Segment Open

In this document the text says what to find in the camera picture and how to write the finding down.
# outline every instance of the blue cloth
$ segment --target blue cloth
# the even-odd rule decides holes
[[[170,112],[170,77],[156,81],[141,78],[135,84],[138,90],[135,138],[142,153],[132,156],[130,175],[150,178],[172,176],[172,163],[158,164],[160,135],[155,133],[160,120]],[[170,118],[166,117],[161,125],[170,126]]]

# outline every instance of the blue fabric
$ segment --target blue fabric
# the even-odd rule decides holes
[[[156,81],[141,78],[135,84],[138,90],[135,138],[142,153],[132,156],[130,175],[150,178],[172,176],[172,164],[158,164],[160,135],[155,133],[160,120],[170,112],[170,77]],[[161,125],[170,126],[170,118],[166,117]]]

Segment Closed

* PROBLEM DETAILS: Write all the records out again. Nothing may differ from the original.

* RESULT OF THE EXERCISE:
In this document the text says what to find in the camera picture and how to write the finding down.
# outline every instance of the blue cloth
$ segment --target blue cloth
# the even-odd rule decides holes
[[[170,112],[170,77],[156,81],[141,78],[135,84],[138,90],[135,138],[142,153],[132,156],[130,175],[150,178],[172,176],[172,163],[158,164],[160,135],[155,133],[160,120]],[[170,118],[166,117],[161,125],[170,126]]]

# outline every instance of the blue fabric
$ segment --target blue fabric
# the even-odd rule decides holes
[[[156,81],[141,78],[135,84],[138,90],[135,138],[142,153],[132,156],[130,175],[150,178],[172,176],[172,164],[158,164],[160,135],[155,133],[160,120],[170,112],[170,77]],[[161,125],[170,126],[170,118],[166,117]]]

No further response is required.